Start of Block
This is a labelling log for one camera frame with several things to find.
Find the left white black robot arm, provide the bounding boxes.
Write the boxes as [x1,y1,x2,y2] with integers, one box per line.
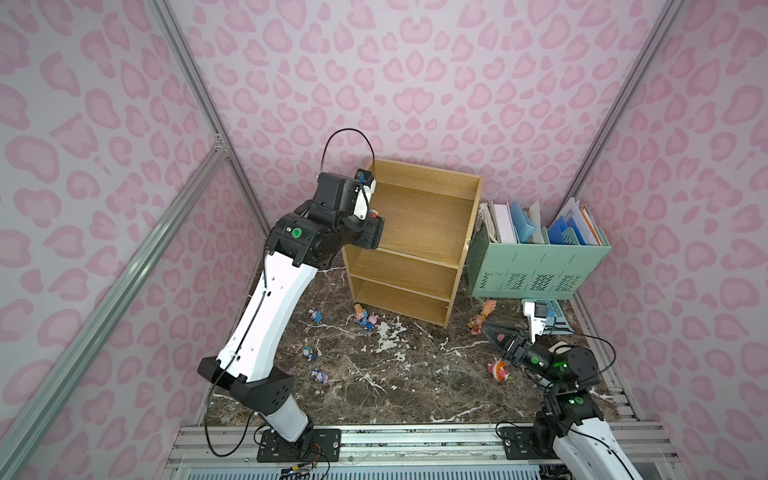
[197,169,385,443]

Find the pink ice cream cone toy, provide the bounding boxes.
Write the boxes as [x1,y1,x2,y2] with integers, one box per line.
[468,299,497,336]

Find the wooden three-tier shelf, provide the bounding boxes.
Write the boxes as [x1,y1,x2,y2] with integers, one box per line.
[342,159,483,327]

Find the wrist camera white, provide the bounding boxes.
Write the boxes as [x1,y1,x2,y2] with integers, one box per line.
[354,169,376,220]
[522,299,549,342]

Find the blue pink pig figure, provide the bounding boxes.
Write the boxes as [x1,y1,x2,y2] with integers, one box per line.
[354,303,379,331]

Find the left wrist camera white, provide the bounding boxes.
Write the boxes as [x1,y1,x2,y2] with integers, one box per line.
[354,169,376,220]

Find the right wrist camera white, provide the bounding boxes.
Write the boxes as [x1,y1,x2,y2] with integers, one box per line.
[522,299,549,342]

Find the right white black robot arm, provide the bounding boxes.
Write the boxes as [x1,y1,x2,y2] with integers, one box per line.
[482,322,641,479]

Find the mint green calculator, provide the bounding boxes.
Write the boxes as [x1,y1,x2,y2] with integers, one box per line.
[531,299,574,335]

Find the small teal figure toy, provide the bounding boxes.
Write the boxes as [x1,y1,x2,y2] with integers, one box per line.
[302,345,318,362]

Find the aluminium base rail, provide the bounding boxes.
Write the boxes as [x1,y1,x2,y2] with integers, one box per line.
[161,419,685,480]

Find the small purple figure toy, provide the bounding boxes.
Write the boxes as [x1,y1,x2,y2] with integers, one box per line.
[311,369,329,385]

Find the small blue figure toy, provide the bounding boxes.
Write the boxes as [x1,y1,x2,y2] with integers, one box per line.
[308,308,323,325]

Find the pink red toy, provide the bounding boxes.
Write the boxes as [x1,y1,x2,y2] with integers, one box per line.
[487,360,512,383]

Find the papers and folders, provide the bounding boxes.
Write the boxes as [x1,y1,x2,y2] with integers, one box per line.
[474,197,610,247]

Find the mint green file organizer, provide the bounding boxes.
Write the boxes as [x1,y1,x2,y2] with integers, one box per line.
[466,227,611,300]
End of Block
## EXERCISE
In the entries above, find each line with the string "white" and copy it.

## TASK SOLUTION
Find the left white black robot arm, provide the bounding boxes.
Find the wrist camera white, provide the bounding boxes.
Find the left wrist camera white, provide the bounding boxes.
Find the right wrist camera white, provide the bounding boxes.
Find the right white black robot arm, provide the bounding boxes.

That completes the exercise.